Task to carry out:
Beginning at the line that contains "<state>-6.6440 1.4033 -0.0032", transcribe every line up to the last one in the material below. Include no other lines.

Data:

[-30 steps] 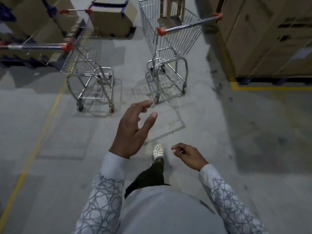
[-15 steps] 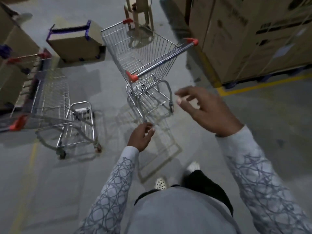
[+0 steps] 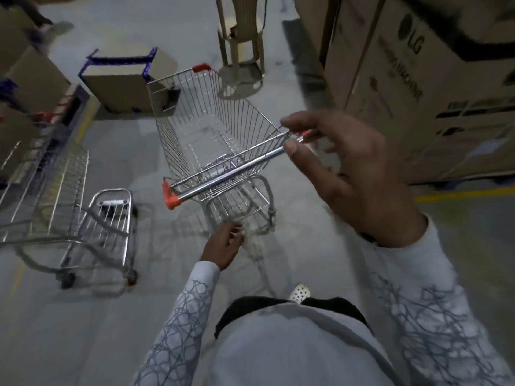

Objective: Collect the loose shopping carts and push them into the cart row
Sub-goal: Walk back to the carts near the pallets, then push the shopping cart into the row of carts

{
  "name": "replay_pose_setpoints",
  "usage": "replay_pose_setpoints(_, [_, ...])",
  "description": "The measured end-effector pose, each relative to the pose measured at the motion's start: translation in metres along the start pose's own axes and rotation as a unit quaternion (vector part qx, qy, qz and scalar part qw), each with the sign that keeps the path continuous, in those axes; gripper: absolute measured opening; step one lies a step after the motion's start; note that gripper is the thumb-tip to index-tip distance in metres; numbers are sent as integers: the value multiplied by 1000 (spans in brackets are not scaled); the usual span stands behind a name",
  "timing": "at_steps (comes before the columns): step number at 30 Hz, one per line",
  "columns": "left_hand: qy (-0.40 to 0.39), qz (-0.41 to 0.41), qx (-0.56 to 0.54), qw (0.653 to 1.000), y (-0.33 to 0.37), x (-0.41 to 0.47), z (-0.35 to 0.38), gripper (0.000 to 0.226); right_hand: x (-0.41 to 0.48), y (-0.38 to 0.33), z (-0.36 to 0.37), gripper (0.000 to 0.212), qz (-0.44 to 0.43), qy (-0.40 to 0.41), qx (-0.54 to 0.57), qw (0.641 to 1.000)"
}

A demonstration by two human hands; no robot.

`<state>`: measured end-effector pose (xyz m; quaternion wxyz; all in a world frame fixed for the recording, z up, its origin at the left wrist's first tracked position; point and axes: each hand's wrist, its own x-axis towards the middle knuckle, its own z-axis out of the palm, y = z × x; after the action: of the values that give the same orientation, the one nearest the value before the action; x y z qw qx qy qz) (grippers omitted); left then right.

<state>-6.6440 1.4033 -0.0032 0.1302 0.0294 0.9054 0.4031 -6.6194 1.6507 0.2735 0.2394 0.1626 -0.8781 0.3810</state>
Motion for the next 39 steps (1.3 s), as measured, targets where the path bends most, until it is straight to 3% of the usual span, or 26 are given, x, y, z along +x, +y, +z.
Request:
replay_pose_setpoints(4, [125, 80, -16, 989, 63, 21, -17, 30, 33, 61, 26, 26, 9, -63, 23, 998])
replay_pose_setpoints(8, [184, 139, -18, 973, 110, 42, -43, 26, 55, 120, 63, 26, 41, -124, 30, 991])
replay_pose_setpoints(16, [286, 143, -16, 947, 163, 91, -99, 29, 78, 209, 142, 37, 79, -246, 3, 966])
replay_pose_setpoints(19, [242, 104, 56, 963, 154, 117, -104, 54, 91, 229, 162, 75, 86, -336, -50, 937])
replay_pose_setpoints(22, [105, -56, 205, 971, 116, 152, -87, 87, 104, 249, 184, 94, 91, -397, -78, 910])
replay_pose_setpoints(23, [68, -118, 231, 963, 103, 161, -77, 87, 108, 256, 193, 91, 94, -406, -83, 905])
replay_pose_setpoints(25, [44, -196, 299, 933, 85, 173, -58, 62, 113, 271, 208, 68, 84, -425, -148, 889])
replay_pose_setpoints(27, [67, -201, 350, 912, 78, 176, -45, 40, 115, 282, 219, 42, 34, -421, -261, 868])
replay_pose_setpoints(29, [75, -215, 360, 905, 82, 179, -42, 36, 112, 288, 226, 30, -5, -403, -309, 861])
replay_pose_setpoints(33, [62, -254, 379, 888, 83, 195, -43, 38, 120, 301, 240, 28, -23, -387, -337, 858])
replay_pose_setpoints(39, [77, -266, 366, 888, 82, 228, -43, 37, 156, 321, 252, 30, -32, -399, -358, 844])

Exercise output:
<state>-6.6440 1.4033 -0.0032 0.1302 0.0294 0.9054 0.4031 -6.6194 1.6507 0.2735 0.2394 0.1626 -0.8781 0.3810</state>
Motion for the next 39 steps (1.3 s), as measured, targets where the path bends most, until it is straight to 3% of the usual span, or 26 are given, x, y, z along +x, +y, +z.
Request:
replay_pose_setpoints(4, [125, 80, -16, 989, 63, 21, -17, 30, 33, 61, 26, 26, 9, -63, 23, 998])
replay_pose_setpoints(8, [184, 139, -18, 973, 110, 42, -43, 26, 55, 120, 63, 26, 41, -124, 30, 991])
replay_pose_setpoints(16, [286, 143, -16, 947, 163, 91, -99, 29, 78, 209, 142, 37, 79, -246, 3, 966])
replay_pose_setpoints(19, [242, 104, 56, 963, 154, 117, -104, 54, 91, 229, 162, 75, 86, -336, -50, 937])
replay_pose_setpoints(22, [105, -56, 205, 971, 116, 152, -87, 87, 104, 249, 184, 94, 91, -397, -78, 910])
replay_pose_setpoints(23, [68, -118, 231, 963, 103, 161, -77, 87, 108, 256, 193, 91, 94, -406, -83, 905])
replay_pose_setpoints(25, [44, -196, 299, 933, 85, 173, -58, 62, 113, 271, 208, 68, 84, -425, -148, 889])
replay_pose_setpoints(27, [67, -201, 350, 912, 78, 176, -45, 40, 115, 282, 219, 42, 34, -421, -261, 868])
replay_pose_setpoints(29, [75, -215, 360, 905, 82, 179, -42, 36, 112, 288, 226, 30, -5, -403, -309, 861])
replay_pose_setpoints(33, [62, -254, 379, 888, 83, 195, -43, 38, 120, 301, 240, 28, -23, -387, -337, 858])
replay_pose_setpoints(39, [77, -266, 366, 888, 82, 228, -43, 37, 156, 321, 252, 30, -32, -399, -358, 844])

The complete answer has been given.